Leon bangkit dan pergi begitu saja. Ken yang akan melangkah mengikuti Leon, lebih dulu melemparkan pandangannya pada Marco. Kedua orang kepercayaan dari pemimpin klan tersebut saling bersitatap untuk beberapa saat, sebelum Marco membuang pandangannya lebih dahulu. Ken hanya bisa menghela napas sebelum melangkah mengikuti Leon dengan tenang.
Selepas kepergian Leon serta Ken, Ryan mengusap wajahnya kasar. Tanpa menoleh Ryan bertanya, "Apa ada informasi baru?"
"Belum, Tuan. Kami akan berusaha lebih keras lagi."
"Setidaknya, dapatkan satu hal baru tentang Della. Aku harus mengetahuinya agar aku bisa menentukan langkah apa yang harus aku ambil selanjutnya."

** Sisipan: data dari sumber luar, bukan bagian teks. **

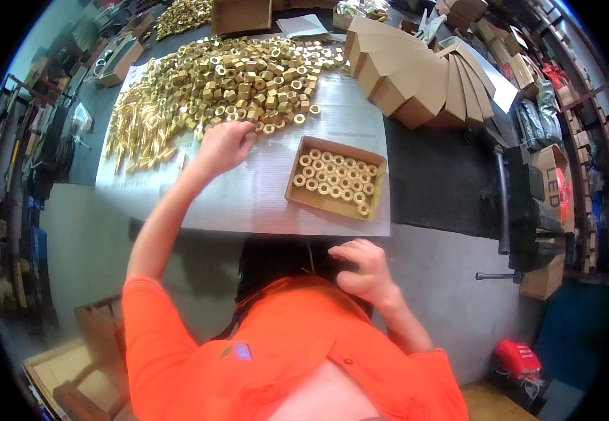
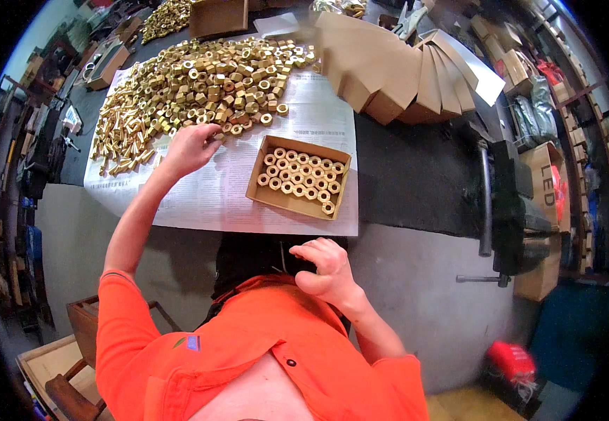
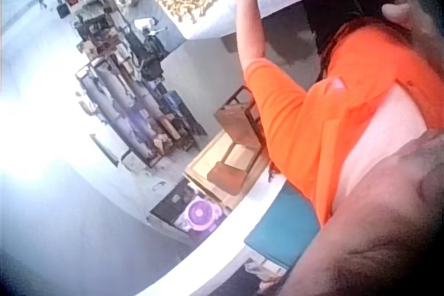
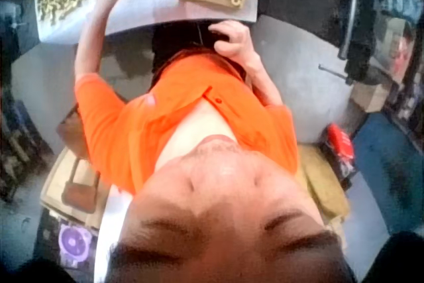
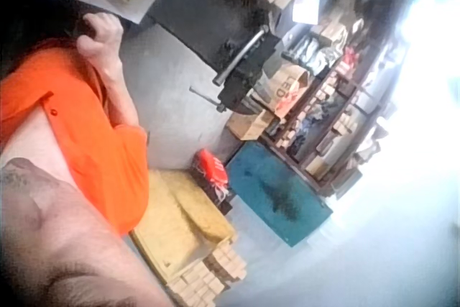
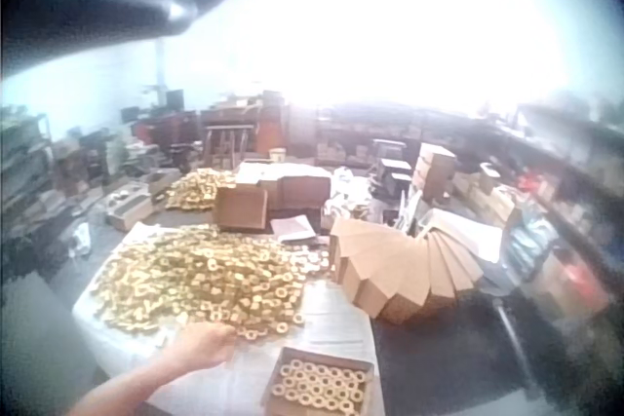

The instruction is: The person picks small brass fittings from a large pile on a table and places them one by one into a small cardboard box. The person continues this repetitive sorting process, filling the box with the hardware.

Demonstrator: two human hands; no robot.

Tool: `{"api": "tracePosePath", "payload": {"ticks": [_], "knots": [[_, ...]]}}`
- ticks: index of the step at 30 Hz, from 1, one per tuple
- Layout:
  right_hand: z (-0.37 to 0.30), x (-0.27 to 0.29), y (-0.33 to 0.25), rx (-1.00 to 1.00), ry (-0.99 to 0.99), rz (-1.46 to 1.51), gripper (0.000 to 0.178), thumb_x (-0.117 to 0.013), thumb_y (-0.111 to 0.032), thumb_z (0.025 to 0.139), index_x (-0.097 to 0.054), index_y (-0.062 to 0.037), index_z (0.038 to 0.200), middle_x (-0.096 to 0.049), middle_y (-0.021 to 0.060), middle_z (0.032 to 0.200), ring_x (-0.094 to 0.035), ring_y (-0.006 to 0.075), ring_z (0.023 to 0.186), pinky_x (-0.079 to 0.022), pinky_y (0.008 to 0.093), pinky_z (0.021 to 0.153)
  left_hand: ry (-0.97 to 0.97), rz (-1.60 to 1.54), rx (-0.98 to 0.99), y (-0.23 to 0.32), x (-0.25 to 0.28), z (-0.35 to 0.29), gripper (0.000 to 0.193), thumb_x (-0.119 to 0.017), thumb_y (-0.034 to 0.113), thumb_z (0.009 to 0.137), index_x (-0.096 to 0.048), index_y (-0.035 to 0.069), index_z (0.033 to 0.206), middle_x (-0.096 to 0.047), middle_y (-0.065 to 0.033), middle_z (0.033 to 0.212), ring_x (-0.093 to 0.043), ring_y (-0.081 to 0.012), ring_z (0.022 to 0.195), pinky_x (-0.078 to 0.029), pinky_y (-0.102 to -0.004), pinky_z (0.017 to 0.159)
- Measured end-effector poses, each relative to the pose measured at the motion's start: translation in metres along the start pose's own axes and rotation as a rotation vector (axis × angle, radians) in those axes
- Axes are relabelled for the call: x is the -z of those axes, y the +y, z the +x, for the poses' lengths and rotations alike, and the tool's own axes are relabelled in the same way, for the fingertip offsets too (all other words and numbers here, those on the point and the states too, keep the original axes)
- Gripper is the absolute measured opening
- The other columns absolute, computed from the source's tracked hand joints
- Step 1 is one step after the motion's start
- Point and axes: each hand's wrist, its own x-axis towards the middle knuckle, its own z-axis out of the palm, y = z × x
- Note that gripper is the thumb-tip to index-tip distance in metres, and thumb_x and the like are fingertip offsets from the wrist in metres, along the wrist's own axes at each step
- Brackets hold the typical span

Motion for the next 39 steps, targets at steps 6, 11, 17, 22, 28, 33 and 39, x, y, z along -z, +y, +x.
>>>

Marco menunduk hormat dan menjawab, "Akan saya usahakan."
"Sekarang kau bisa beristirahat. Aku akan pergi ke suatu tempat, di mana keberadaanmu tidak diperlukan."

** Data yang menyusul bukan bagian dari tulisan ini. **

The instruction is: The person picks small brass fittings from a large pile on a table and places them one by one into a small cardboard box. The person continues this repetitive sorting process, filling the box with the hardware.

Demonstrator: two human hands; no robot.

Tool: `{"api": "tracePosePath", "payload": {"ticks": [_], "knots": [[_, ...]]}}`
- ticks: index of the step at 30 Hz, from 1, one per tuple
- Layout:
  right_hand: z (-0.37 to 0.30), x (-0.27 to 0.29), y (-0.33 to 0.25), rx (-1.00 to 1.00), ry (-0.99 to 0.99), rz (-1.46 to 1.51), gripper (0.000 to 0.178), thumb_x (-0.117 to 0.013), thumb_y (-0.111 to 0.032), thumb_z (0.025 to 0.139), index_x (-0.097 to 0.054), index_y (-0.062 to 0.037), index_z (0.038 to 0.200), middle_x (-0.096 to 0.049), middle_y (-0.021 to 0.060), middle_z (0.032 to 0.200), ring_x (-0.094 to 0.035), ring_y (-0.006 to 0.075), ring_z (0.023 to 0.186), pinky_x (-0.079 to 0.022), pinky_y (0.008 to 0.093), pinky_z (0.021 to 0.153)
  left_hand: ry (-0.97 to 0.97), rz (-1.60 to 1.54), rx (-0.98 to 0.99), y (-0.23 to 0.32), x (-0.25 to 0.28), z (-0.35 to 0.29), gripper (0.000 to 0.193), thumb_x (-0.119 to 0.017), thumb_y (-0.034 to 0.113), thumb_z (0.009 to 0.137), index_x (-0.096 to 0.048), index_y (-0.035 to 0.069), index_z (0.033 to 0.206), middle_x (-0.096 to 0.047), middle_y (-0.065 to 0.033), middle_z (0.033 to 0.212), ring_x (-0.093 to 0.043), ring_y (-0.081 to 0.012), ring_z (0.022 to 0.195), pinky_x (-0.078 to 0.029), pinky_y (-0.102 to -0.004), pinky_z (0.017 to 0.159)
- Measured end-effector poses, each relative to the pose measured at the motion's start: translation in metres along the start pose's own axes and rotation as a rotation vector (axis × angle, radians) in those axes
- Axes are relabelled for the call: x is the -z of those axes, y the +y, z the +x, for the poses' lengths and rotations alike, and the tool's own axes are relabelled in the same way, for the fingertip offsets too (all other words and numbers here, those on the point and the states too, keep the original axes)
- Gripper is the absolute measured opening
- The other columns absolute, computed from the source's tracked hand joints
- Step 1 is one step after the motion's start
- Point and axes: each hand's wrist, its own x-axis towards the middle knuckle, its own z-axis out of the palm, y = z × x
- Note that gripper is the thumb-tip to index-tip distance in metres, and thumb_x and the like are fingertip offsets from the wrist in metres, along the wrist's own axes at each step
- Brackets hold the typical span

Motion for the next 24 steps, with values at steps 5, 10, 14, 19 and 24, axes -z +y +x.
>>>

Marco membungkuk hormat. Tanpa mendengar penjelasan lebih pun, Marco tahu apa yang dimaksud oleh Ryan. Tak lama, Marco memilih berbalik, jika tuannya bersenang-senang, Marco juga akan sedikit bersenang-senang sebelum pulang ke rumah. Ya, Marco akan menikmati sedikit hingar bingar malamnya Italia.
Berbeda dengan Marco, kini Ryan menyelinap masuk ke kamar Della yang sudah gelap. Tanpa menghidupkan kembali lampu kamar, Ryan melangkah perlahan menuju ranjang di mana Della tengah berbaring tenang. Ia duduk di tepi ranjang, mengamati Della yang tidur dengan posisi menyamping.
Wajah jelita Della tampak begitu indah dengan sinar rembulan yang menyiraminya. Bulu matanya yang lentik, tampak begitu jelas dengan posisi Della yang seperti ini. Ryan mengangkat tangannya dan menyentuh bulu mata tebal tersebut, tapi hal itu rupanya mengganggu tidur Della. Perempuan itu akhirnya terbangun.
Manik cokelat terangnya mengunci pandangan Ryan. Setelah mengucek matanya yang terasa sepat, Della bangkit dan duduk berhadapan dengan Ryan. "Kakak kenapa di sini? Kakak tidak tidur?"
"Aku tidak berpikir untuk tidur. Hatiku terasa tidak nyaman."
"Kakak sedang ada masalah?" tanya Della polos.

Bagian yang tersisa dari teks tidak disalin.